In COMDTINST M16798.3E, Auxiliary Operations Policy Manual, you’ll find that while the mandated crew size for a vessel in the Coast Guard Auxiliary depends on its length, one thing is constant: all crews have a Coxswain. Just as in the Coast Guard, Coxswain are the single most important component of any Coast Guard crew, maintaining exclusive and complete responsibility for the safety of the crew members and the safe operation of the facility, i.e., boat. All Auxiliarists must conduct themselves in accordance with (and within the boundaries of) the Coxswain’s orders, and the only time Coxswains delegate authority to any other crewmembers is if they are physically unable to continue a mission.

Along with Crew Member and Personal Watercraft Operator, Coxswain is one of just three crewmember qualifications in the Auxiliary.
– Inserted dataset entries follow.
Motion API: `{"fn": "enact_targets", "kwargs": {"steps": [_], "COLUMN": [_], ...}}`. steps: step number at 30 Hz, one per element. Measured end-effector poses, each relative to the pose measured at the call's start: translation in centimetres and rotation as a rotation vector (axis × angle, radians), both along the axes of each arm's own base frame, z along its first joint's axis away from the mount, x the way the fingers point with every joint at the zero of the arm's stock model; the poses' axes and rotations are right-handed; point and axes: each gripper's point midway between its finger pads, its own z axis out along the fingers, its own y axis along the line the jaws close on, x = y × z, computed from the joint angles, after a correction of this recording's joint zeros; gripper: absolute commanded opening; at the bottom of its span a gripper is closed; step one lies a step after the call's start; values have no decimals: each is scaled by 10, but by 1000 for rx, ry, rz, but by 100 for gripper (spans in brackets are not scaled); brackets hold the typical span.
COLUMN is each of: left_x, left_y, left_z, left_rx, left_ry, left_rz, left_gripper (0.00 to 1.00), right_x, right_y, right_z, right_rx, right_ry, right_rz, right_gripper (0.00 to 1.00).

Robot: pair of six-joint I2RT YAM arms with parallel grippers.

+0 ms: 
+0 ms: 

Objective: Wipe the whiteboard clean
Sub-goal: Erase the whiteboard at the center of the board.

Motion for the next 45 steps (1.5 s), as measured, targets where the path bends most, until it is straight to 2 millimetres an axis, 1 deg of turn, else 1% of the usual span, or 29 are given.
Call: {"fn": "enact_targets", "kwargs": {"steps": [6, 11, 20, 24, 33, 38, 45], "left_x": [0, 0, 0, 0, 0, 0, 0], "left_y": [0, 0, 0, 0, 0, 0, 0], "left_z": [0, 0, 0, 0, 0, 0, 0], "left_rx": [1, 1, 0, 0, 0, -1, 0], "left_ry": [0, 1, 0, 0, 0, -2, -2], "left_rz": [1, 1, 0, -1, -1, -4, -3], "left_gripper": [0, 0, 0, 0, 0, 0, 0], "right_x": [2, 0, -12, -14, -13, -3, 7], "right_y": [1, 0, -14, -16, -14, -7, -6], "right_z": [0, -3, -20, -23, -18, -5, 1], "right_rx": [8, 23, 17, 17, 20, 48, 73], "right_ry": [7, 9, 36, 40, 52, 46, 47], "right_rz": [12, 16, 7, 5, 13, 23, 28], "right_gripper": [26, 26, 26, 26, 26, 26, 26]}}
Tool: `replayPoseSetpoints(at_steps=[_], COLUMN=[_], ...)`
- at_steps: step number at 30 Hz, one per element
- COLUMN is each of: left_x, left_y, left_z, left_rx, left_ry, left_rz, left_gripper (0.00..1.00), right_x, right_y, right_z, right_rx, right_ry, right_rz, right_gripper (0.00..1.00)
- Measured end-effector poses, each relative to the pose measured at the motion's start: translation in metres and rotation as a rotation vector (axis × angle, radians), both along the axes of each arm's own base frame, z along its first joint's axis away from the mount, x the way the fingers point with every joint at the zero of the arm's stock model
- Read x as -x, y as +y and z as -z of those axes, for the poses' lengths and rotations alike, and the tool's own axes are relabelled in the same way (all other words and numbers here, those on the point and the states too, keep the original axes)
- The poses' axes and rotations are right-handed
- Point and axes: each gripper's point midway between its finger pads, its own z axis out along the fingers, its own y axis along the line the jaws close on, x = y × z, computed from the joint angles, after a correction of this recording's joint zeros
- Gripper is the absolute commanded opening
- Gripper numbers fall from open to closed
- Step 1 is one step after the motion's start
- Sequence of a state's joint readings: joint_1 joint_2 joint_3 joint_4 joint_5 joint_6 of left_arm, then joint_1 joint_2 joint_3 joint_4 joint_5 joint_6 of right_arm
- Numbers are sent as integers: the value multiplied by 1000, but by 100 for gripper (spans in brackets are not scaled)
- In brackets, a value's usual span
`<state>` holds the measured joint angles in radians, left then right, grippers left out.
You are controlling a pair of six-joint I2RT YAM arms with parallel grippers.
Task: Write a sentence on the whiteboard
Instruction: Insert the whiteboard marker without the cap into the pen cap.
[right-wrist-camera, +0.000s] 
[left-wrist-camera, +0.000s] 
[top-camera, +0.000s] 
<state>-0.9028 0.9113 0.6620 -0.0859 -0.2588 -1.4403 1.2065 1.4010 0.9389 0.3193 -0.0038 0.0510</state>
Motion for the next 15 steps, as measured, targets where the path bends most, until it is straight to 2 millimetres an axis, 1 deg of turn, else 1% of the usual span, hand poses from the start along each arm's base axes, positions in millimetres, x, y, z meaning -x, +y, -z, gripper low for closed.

COMDTINST M16794.53A, Auxiliary Boat Crew Qualification Guide, Volume II: Coxswain, lays out the process by which Auxiliarists can earn this prized qualification. Working with an assigned mentor, the Coxswain trainee first reads informational and reference material related to a qualification task (or a series of related qualification tasks). The trainee then reviews the material with the mentor, who provides a hands-on demonstration of how the task is to be approached and performed. With this knowledge in hand, the trainee practices the task under the guidance of the mentor; when the trainee displays the ability to complete the task according to standards without outside assistance, the mentor signs off on it and moves to a new one.

There are nearly sixty-five tasks associated with the Coxswain qualification divided into two categories, Inport and Underway. Some are highly specific, such as “State The Procedures To Follow If Engine Will Not Start,” while others are more complex and require considerable amounts of practice, like “Pilot A Boat Using Dead Reckoning Techniques” or “Take A Boat In Alongside Tow.”

Successfully completing all these tasks is a significant accomplishment in and of itself, but it is all for naught if the trainee falters when his learning and skills are tested by a Qualification Examiner, or QE. First, the QE conducts a dockside oral examination to ensure the trainee has retained the substantial information he has acquired over the preceding months, then heads out with the trainee for an underway check ride. Successfully passing these two hurdles means that Trainees are qualified as Coxswains, and will receive official certification from the Director of the Auxiliary, a Coast Guard officer who has the rank of Commander.